A slow burn, this is how I would describe The Curse of Chalion.

This is my first time reading a book by Lois McMaster Bujold, and she is a good wordsmith. Her prose is fluidic, captivating, but not verbose. However, if you are looking for an action-packed fantasy novel with thunderous battles, then this may NOT be the book for you. The “actions” in this book mostly took the form of court intrigues and political machinations. You will find the dramas in the dialogues and the story instead of in sword fights. Mark my words, however, in this book the court intrigues are deadly, and the political machinations are suspenseful, it is nail-biting stuff! The first 33% of the book focused on the character introductions and worldbuilding (including a very interesting magic system). This book had a slow start. Yet, those who persevered beyond page 150 will find the story quickly grow into a compelling tale, alive with unforgettable characters.
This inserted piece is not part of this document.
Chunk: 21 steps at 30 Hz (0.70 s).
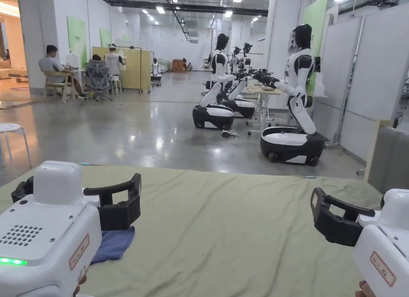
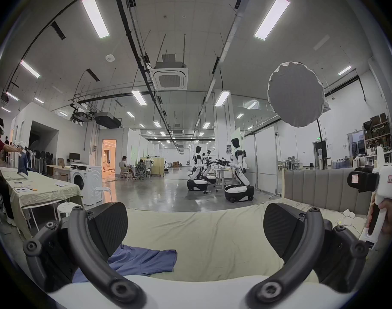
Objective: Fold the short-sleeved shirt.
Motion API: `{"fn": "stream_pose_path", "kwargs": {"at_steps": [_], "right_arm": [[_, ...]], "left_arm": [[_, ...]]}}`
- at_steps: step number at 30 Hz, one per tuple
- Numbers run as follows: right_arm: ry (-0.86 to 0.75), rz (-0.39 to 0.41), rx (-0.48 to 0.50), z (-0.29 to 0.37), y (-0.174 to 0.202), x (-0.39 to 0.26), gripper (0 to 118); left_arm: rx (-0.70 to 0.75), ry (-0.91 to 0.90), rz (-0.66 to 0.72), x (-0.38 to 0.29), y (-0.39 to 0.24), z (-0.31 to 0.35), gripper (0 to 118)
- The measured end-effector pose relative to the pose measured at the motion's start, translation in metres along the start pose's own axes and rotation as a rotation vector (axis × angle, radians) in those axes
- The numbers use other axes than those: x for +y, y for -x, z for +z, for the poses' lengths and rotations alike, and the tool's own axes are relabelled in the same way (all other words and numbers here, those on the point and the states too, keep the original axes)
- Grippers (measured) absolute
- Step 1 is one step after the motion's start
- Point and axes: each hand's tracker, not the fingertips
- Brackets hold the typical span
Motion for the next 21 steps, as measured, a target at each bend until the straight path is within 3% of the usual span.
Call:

Cazaril is the protagonist, and I rooted for him after reading the first 10 pages of the book. I think it is because he and I are similar in age, and I resonated with Cazaril's thoughts and outlooks about life. Meanwhile, Cazaril is an unusual hero. What is unusual about him? Many fantasy novels feature larger than life protagonists, such as “chosen ones”, or individuals with extraordinary abilities. Cazaril, on the other hand, was a reluctant hero broken in body and spirit. He was seeking a low-profile life, yet ended up being dragged, unwillingly, into a game of fortune, glory, and perils, where he had nothing to rely on than his own wits and life experiences. In my eyes, Cazaril's qualities, combined with his circumstances, made him a likable and realistic character. I believe many readers will be fond of him too.

Sometimes, picking a book to read is like choosing a chocolate to put in your mouth, where it is worthwhile to pick the hard one because it lasts longer. I think this is the case for The Curse of Chalion. This book has a slow start, but it has a moving story layered in excellent character developments. I would recommend this book not only to fantasy readers, but to all those who like a good story.